▶ Assignment
Below are some entries; state how many of their lines include the word "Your" and give no more than that number.

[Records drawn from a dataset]
===============
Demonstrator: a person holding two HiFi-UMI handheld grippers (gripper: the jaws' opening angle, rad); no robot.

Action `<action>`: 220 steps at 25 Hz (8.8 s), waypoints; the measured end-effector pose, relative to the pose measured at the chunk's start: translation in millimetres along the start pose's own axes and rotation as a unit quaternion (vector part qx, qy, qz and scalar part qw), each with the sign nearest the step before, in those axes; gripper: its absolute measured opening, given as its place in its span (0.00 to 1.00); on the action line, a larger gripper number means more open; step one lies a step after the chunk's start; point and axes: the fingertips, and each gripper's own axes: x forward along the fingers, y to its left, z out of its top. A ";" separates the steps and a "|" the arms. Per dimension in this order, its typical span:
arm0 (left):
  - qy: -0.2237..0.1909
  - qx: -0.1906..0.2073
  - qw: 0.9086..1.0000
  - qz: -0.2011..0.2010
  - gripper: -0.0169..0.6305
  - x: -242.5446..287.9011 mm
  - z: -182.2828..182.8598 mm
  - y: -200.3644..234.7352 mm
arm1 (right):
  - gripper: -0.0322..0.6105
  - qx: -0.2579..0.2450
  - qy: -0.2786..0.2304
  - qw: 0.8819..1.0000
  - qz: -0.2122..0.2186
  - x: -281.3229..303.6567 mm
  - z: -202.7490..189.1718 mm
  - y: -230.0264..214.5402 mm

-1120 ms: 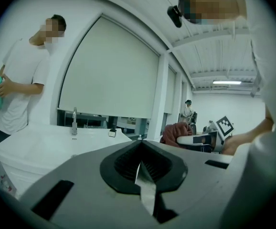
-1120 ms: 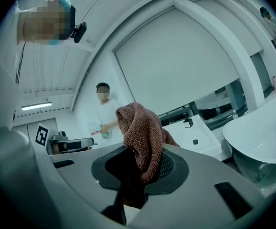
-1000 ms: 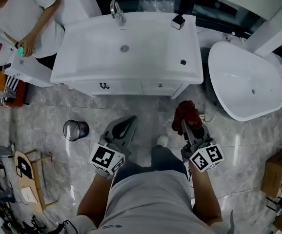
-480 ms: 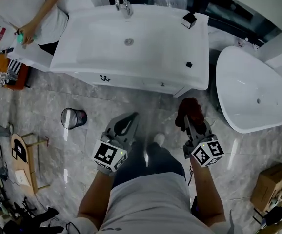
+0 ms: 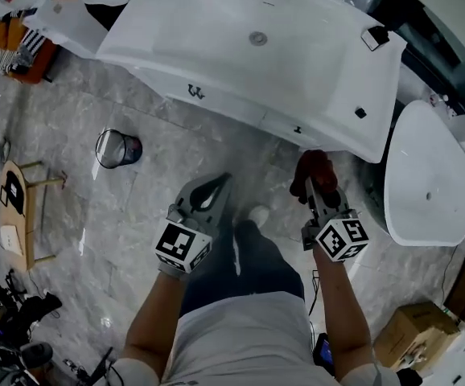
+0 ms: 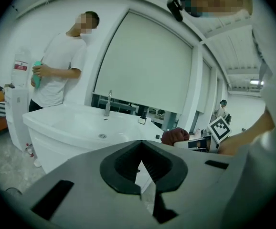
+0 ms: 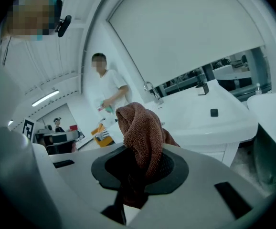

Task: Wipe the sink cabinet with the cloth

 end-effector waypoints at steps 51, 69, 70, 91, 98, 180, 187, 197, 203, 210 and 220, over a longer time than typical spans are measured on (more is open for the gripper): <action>0.001 -0.119 0.989 0.092 0.04 -13.3 -219.1 163.9 | 0.16 0.050 0.079 0.993 -0.070 290.0 -166.6 -106.5; 0.020 -0.088 0.994 0.068 0.04 29.6 -264.1 197.0 | 0.16 0.055 0.096 0.990 -0.086 336.1 -275.0 -169.4; 0.022 -0.086 0.994 0.064 0.04 31.8 -265.9 196.3 | 0.16 0.054 0.098 0.990 -0.085 336.5 -278.6 -171.8; 0.057 -0.033 0.997 -0.036 0.04 77.3 -272.2 157.0 | 0.16 0.028 0.092 0.983 -0.158 248.9 -283.7 -282.7; 0.075 -0.013 0.995 -0.071 0.04 99.8 -275.2 127.3 | 0.16 0.054 0.069 0.975 -0.206 190.3 -279.0 -335.3; 0.080 -0.073 0.994 0.021 0.04 -8.1 -206.2 124.9 | 0.14 0.026 0.044 0.996 -0.075 261.9 -117.9 -100.1; 0.082 -0.080 0.993 0.028 0.04 -8.1 -211.0 132.9 | 0.14 0.026 0.044 0.995 -0.080 254.9 -125.3 -93.7; 0.094 -0.083 0.992 0.032 0.04 -6.4 -218.8 129.2 | 0.14 0.071 0.077 0.988 -0.118 220.9 -181.9 -103.7; 0.096 -0.085 0.991 0.032 0.04 -0.3 -224.4 122.4 | 0.14 0.063 0.056 0.986 -0.143 225.1 -159.5 -132.7; 0.096 -0.094 0.990 0.044 0.04 4.2 -230.5 120.3 | 0.14 0.073 0.060 0.984 -0.151 240.9 -154.4 -150.0; 0.099 -0.103 0.988 0.066 0.04 3.0 -237.2 120.8 | 0.14 0.068 0.085 0.983 -0.149 260.0 -173.5 -166.2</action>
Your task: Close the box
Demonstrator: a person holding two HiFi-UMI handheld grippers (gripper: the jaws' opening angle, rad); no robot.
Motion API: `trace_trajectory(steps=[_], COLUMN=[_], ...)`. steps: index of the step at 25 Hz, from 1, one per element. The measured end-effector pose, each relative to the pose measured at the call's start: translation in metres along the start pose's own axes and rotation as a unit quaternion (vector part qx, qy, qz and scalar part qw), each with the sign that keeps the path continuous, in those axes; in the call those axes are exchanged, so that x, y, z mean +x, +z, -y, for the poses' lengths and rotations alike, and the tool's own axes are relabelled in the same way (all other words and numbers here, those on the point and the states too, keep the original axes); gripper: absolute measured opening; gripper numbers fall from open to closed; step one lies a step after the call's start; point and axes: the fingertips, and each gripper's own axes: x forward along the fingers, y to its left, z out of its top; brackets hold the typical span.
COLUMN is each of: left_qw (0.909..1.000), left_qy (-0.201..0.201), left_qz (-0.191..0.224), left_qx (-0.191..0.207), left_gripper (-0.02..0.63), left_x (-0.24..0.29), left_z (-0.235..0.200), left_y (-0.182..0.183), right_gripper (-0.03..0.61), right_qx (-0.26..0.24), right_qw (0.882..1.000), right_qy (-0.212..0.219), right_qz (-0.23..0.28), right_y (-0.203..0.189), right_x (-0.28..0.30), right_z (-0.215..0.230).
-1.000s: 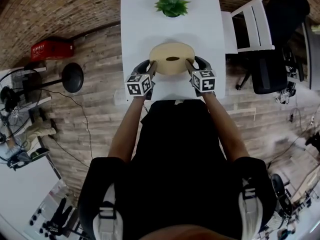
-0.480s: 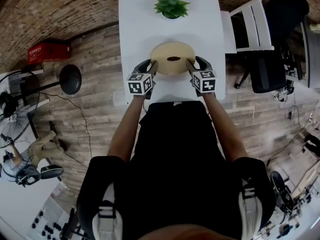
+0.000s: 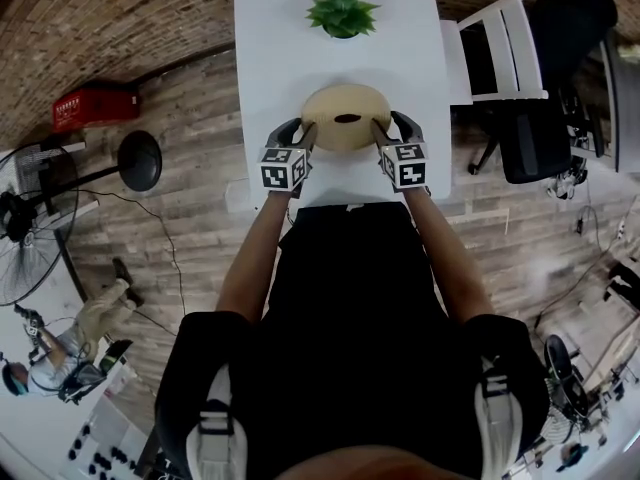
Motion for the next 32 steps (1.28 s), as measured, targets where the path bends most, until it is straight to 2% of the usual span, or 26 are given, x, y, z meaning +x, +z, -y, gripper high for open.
trace_trajectory(steps=[23, 32], left_qw=[0.9997, 0.9997], left_qy=[-0.023, -0.023], left_qz=[0.006, 0.005], left_qx=[0.005, -0.005], left_gripper=[0.167, 0.167], left_x=[-0.0008, 0.0008], left_z=[0.0067, 0.0024], left_y=[0.0022, 0.0010], right_gripper=[0.186, 0.186], right_qx=[0.027, 0.031], right_qw=[1.000, 0.999], right_qy=[-0.011, -0.010], right_qz=[0.007, 0.010], right_y=[0.0008, 0.0000], right_x=[0.0011, 0.0018], right_z=[0.0067, 0.0071])
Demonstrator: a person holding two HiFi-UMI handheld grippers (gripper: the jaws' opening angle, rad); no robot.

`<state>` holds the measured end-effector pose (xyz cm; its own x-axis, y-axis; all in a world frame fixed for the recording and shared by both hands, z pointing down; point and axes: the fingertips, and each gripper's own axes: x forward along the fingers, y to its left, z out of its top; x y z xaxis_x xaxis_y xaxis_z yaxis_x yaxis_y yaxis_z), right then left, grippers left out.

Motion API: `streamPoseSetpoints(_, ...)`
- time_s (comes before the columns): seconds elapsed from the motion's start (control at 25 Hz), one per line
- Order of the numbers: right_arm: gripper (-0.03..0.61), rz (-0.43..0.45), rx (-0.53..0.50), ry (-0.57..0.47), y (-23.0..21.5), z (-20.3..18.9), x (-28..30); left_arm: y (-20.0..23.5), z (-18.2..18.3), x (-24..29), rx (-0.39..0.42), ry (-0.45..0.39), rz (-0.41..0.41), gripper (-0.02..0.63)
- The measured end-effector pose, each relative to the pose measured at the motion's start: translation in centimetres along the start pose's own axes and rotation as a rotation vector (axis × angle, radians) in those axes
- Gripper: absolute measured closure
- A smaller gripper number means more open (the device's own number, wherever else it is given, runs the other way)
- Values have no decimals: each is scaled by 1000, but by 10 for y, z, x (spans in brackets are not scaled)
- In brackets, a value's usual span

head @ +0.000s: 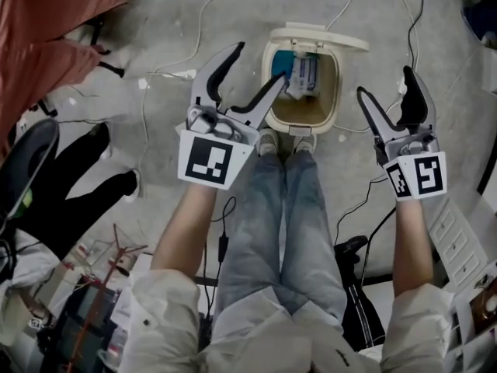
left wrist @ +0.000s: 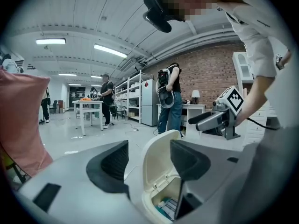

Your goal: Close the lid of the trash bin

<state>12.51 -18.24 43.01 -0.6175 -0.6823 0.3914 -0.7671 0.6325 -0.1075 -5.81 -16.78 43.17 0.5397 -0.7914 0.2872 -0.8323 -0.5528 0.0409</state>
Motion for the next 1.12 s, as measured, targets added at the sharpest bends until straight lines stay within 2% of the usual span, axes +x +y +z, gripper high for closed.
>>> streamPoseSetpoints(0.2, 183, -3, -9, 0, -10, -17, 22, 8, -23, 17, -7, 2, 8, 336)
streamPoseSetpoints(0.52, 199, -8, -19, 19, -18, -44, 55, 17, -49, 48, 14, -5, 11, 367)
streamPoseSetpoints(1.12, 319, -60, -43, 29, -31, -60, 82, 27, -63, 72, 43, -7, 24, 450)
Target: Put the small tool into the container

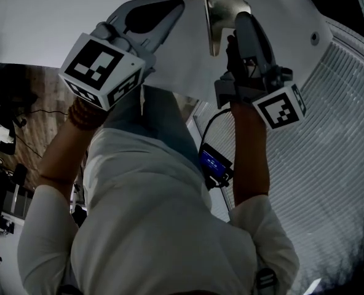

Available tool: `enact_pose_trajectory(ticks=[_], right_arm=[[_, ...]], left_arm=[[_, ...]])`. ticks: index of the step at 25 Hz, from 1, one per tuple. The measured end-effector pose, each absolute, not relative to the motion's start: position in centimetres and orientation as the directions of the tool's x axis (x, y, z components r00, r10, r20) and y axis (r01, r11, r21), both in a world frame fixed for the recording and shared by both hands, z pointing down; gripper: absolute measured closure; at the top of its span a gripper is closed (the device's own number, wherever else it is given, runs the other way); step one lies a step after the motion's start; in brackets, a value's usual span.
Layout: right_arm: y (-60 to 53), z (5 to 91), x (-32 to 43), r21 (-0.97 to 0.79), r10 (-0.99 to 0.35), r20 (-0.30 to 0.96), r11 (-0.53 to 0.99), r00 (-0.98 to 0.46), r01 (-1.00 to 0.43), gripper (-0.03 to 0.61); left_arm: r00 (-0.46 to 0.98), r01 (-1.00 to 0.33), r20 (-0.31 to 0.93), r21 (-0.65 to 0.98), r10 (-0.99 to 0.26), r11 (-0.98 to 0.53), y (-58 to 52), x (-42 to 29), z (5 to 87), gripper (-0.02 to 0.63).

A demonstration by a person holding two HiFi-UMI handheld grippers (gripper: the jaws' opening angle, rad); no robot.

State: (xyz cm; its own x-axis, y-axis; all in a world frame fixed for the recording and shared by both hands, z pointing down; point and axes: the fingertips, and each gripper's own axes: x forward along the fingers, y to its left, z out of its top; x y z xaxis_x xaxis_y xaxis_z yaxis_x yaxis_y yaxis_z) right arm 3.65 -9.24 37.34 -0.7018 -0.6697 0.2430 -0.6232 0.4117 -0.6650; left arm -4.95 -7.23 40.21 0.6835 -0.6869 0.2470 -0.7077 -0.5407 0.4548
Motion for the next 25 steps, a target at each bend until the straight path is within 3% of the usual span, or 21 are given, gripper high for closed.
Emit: enact_pose_trajectory(ticks=[17, 25], right_arm=[[-9.1, 34.2, -4.7, -0.461, -0.514, 0.288, 0.665, -0.808, -0.587, 0.563], [-10.7, 32.6, -9.4, -0.156, -0.435, 0.341, 0.848, -0.833, -0.507, 0.563]], left_arm=[[0.602, -0.752, 0.201, 0.47, -0.773, -0.462, -7.3, -11.5, 37.9, 0.611], [0.589, -0.753, 0.196, 0.486, -0.784, -0.444, -9.5, -14.1, 37.3, 0.611]])
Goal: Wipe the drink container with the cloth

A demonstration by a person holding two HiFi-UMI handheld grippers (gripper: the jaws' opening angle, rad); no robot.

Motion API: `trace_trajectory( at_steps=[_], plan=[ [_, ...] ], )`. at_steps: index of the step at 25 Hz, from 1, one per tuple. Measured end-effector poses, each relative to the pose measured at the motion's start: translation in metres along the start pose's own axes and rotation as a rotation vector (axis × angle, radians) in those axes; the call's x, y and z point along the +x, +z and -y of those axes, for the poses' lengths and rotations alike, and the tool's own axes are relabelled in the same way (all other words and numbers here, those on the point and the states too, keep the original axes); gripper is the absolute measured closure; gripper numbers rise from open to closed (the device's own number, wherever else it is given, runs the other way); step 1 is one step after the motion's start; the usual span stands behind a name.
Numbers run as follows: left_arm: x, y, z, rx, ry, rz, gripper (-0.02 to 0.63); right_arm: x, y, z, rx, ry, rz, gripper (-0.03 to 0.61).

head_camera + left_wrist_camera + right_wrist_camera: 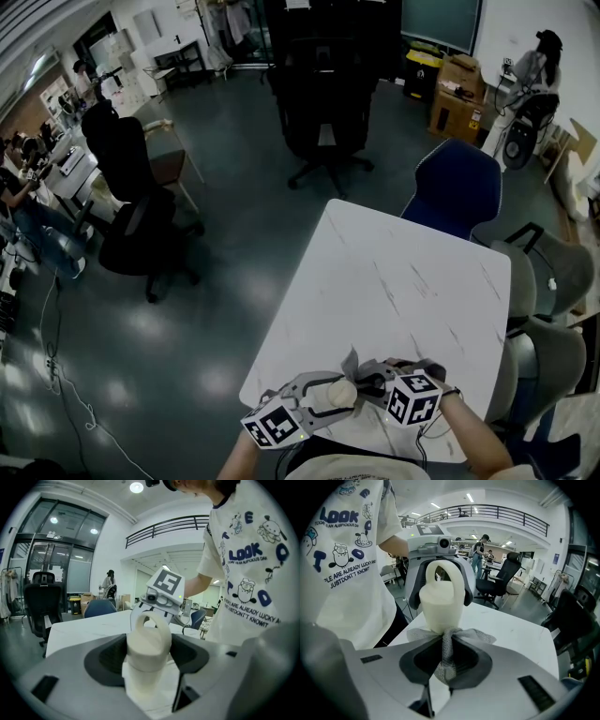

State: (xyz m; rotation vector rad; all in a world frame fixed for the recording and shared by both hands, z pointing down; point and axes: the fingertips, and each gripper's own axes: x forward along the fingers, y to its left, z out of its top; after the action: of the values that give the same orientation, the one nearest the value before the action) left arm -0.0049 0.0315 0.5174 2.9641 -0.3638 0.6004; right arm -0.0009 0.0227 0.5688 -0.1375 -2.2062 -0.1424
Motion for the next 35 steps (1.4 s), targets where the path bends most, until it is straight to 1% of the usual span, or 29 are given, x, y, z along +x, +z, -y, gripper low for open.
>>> trace_trajectory(
  at_steps=[3, 8, 16, 22, 28, 35],
  plan=[
    [0.001, -0.006, 0.002, -0.015, 0.006, -0.011, 0.327, 0.007, -0.007, -0.002, 0.026, -0.003, -0.006, 0.522],
    [0.002, 0.005, 0.002, -0.012, 0.013, 0.028, 0.327, 0.02, -0.018, -0.005, 0.085, -0.012, -0.009, 0.522],
    [0.003, 0.004, 0.001, -0.03, 0.031, 0.039, 0.327, 0.043, -0.035, -0.009, 0.164, -0.012, -0.028, 0.522],
    [0.002, 0.003, 0.0, -0.047, 0.051, 0.048, 0.327, 0.057, -0.044, -0.013, 0.271, -0.004, -0.002, 0.522],
    [0.002, 0.004, 0.001, -0.064, 0.079, 0.058, 0.327, 0.069, -0.054, -0.014, 0.312, -0.068, -0.029, 0.522],
    [0.002, 0.004, -0.003, -0.091, 0.137, 0.082, 0.327, 0.07, -0.057, -0.011, 0.386, -0.134, -0.019, 0.522]
  ],
)
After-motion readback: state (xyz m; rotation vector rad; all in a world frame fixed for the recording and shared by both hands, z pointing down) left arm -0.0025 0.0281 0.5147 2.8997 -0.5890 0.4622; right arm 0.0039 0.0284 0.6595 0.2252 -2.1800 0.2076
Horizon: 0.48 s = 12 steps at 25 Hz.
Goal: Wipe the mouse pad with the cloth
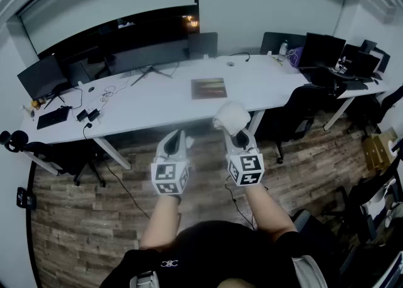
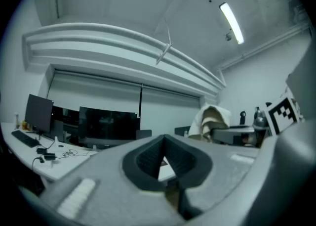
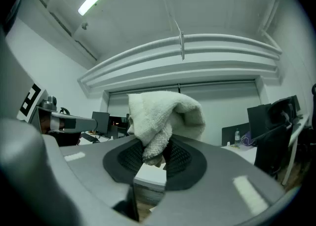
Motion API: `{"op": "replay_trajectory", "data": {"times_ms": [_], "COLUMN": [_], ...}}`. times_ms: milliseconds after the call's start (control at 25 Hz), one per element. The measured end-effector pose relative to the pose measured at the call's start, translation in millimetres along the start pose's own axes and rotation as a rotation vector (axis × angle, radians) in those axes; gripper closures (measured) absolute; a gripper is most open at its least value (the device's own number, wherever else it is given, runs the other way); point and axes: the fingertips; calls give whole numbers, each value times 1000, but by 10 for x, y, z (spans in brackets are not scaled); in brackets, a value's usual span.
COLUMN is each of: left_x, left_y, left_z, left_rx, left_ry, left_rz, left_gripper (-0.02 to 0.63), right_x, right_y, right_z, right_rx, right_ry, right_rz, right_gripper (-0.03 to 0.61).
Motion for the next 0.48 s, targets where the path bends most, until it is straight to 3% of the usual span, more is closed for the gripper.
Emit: {"op": "replay_trajectory", "data": {"times_ms": [480], "left_x": [-16], "left_y": [8], "left_z": [175], "left_rx": [-64], "left_ry": [-5], "left_rz": [-27], "left_gripper": [615], "right_x": [-35], "right_y": [119], "right_z": [204], "right_rx": [-49], "right_ry": [-19], "right_rz": [-10], "right_gripper": [491]}}
Point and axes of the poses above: the fingertips, and each gripper's own axes: y forward along the fingers, z to its left, x out of its top, and after that the axes turned 10 degrees about y, right-handed
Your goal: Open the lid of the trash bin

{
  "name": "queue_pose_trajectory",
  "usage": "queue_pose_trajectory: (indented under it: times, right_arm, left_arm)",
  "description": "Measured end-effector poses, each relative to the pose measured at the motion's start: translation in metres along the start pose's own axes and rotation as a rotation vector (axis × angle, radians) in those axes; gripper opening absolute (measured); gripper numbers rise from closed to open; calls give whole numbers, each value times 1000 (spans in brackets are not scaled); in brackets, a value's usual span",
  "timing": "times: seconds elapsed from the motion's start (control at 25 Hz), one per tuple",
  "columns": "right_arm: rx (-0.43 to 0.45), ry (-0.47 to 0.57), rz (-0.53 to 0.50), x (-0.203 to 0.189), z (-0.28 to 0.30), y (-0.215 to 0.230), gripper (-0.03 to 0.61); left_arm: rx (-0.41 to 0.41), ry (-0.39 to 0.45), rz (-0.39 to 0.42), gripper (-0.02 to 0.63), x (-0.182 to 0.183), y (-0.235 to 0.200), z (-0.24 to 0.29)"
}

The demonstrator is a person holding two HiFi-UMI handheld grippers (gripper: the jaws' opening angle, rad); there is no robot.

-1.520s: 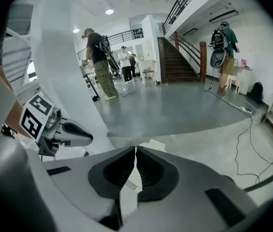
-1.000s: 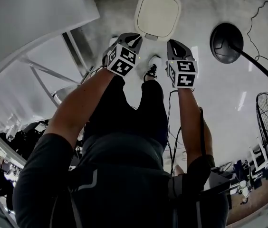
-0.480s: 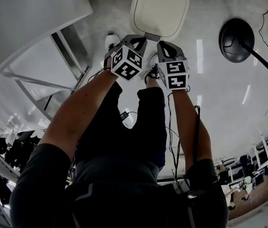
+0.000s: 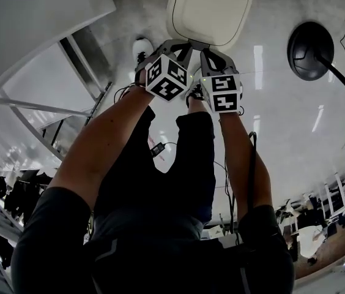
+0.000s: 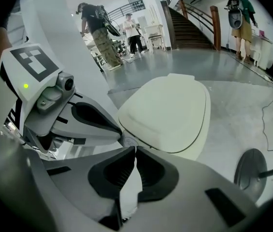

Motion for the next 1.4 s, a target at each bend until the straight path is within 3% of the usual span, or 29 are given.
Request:
queue_pose_trajectory:
  times: [0.48,0.76,1.16,1.4]
  right_arm:
    - [-44,60,-39,-1,-1,-4,28]
    - [-47,41,21,-4,-1,-1,28]
    - [-75,133,97,45,-113,-20,29]
    - [-99,221,58,106,-185,-31,29]
  left_arm:
    - [49,10,69,9,1,4,-3]
    - [68,-4,100,9,1,6,-1]
    - [77,89,19,9,46,22,-104]
    - [122,190,-16,9,90,15,-180]
Point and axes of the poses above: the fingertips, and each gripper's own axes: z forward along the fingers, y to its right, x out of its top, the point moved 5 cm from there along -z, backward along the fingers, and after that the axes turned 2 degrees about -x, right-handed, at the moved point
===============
▶ Solution to the exercise
3